A 50-year-old woman, a retired hairdresser, with rheumatoid arthritis/Jo-1 overlap syndrome, diagnosed 14 years earlier, and with associated but hitherto stable ILD, was referred to the ILD service with progressive dyspnoea and deteriorating lung function. Other relevant medical history included febrile neutrophilic dermatosis. The patient reported smoking 10–20 cigarettes per day, but had had no occupational or animal exposures and no past exposure to tuberculosis. At presentation, there was marked joint destruction though no active synovitis, and systemic symptoms were well controlled with the anti-TNFα monoclonal antibody etanercept which had been commenced in 2006. Prior to commencement of the etanercept, a Heaf test had been negative. There was no history of significant corticosteroid usage. Respiratory examination was remarkable only for fine bi-basal inspiratory crackles.

Pulmonary function tests in January 2006 demonstrated a forced expiratory volume in 1 s (FEV1) of 2.62 L (95% predicted), forced vital capacity (FVC) 3.27 L (105% predicted), with diffusion coefficient for carbon monoxide (DLCO) 5.08 mL CO/Min/mm Hg (60% predicted).

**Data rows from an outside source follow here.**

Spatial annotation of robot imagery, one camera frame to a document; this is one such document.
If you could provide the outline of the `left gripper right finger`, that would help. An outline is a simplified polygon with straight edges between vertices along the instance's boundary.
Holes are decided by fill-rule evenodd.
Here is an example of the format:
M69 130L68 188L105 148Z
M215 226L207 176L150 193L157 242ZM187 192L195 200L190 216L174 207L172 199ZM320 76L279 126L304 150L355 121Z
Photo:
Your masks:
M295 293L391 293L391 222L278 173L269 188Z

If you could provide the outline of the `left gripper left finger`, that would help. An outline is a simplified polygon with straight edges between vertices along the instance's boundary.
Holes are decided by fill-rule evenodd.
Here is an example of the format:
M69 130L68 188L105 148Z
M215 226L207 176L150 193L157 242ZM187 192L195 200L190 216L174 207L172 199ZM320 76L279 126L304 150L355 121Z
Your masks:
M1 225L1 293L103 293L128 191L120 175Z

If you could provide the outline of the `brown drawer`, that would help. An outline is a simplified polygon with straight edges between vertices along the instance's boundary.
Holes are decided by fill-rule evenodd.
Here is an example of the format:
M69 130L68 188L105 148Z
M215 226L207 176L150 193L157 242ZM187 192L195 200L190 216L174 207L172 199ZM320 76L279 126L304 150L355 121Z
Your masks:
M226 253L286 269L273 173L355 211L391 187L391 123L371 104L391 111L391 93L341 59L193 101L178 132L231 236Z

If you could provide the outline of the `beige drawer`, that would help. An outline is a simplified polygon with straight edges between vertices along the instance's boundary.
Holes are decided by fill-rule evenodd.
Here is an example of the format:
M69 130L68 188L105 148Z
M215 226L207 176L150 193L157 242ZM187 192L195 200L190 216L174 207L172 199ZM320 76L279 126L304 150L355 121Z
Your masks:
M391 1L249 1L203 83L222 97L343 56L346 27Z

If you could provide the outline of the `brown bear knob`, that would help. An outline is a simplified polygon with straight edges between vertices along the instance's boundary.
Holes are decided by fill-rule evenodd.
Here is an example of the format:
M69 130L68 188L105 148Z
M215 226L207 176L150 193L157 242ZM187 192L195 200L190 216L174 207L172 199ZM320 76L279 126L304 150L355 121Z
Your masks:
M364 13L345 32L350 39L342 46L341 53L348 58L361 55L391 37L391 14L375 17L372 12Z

At presentation to the ILD service in May 2010, the values had fallen to FEV1 2.02 L (78%), FVC 2.53 L (86%) and DLco 3.73 (44%).

Autoimmune profile demonstrated a positive rheumatoid factor (99 IU/mL), a positive antinuclear antibody and the presence of anti-Ro, anti-La and anti-Jo-1 antibodies. A high-resolution (HR) CT scan of the thorax and an echocardiogram were arranged.

Dr A Spiers (Consultant Thoracic …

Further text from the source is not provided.